- [ASSIGNMENT] Reproduce each line of the following material exactly, omitting the images.

- [MATERIAL PROVIDED]
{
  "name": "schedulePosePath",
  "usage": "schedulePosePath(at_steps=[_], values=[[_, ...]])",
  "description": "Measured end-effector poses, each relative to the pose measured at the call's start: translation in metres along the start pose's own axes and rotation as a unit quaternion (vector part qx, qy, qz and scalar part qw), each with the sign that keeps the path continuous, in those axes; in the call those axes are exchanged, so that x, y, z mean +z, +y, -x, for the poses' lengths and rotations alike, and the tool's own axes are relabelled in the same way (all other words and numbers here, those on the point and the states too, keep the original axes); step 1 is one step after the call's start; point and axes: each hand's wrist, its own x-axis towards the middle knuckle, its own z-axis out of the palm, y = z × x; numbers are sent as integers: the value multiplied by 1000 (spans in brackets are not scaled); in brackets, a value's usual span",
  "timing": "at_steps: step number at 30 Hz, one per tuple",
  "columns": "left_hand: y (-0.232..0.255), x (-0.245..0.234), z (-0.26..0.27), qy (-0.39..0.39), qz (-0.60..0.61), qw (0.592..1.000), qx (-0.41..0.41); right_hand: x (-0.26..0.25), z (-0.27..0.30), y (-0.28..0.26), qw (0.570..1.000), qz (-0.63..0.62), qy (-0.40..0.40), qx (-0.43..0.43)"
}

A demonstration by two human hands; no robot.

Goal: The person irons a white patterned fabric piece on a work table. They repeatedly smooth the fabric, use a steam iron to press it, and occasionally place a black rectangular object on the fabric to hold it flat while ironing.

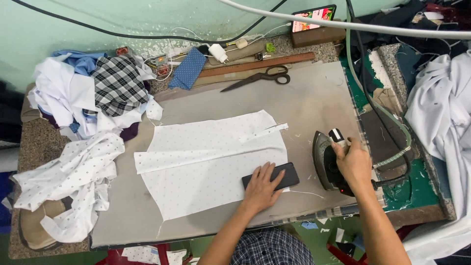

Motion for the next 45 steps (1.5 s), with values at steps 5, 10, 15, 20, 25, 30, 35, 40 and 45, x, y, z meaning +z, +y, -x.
schedulePosePath(at_steps=[5,10,15,20,25,30,35,40,45], values=[[27,26,-31,-9,-9,1000,-2,2,60,21,979,77,83,-169],[13,44,-30,-25,-99,994,-43,16,81,36,872,293,273,-281],[-43,3,34,66,-115,978,-160,25,40,75,916,296,103,-249],[-144,-27,150,191,-175,920,-296,2,-25,50,945,242,-218,-29],[-205,-56,262,227,-202,859,-412,26,-44,40,979,-120,-164,36],[-218,-77,311,209,-55,905,-365,-3,36,-132,957,131,-252,-60],[-212,-114,324,112,35,933,-340,32,111,-267,893,178,-308,-276],[-185,-160,322,-108,-1,885,-452,77,180,-368,678,250,-363,-588],[-183,-145,314,-139,-30,854,-501,137,195,-386,610,243,-380,-651]])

- [PROBLEM SOLUTION]
{
  "name": "schedulePosePath",
  "usage": "schedulePosePath(at_steps=[_], values=[[_, ...]])",
  "description": "Measured end-effector poses, each relative to the pose measured at the call's start: translation in metres along the start pose's own axes and rotation as a unit quaternion (vector part qx, qy, qz and scalar part qw), each with the sign that keeps the path continuous, in those axes; in the call those axes are exchanged, so that x, y, z mean +z, +y, -x, for the poses' lengths and rotations alike, and the tool's own axes are relabelled in the same way (all other words and numbers here, those on the point and the states too, keep the original axes); step 1 is one step after the call's start; point and axes: each hand's wrist, its own x-axis towards the middle knuckle, its own z-axis out of the palm, y = z × x; numbers are sent as integers: the value multiplied by 1000 (spans in brackets are not scaled); in brackets, a value's usual span",
  "timing": "at_steps: step number at 30 Hz, one per tuple",
  "columns": "left_hand: y (-0.232..0.255), x (-0.245..0.234), z (-0.26..0.27), qy (-0.39..0.39), qz (-0.60..0.61), qw (0.592..1.000), qx (-0.41..0.41); right_hand: x (-0.26..0.25), z (-0.27..0.30), y (-0.28..0.26), qw (0.570..1.000), qz (-0.63..0.62), qy (-0.40..0.40), qx (-0.43..0.43)"
}

A demonstration by two human hands; no robot.

Goal: The person irons a white patterned fabric piece on a work table. They repeatedly smooth the fabric, use a steam iron to press it, and occasionally place a black rectangular object on the fabric to hold it flat while ironing.


Motion for the next 45 steps (1.5 s), with values at steps 5, 10, 15, 20, 25, 30, 35, 40 and 45, x, y, z meaning +z, +y, -x.
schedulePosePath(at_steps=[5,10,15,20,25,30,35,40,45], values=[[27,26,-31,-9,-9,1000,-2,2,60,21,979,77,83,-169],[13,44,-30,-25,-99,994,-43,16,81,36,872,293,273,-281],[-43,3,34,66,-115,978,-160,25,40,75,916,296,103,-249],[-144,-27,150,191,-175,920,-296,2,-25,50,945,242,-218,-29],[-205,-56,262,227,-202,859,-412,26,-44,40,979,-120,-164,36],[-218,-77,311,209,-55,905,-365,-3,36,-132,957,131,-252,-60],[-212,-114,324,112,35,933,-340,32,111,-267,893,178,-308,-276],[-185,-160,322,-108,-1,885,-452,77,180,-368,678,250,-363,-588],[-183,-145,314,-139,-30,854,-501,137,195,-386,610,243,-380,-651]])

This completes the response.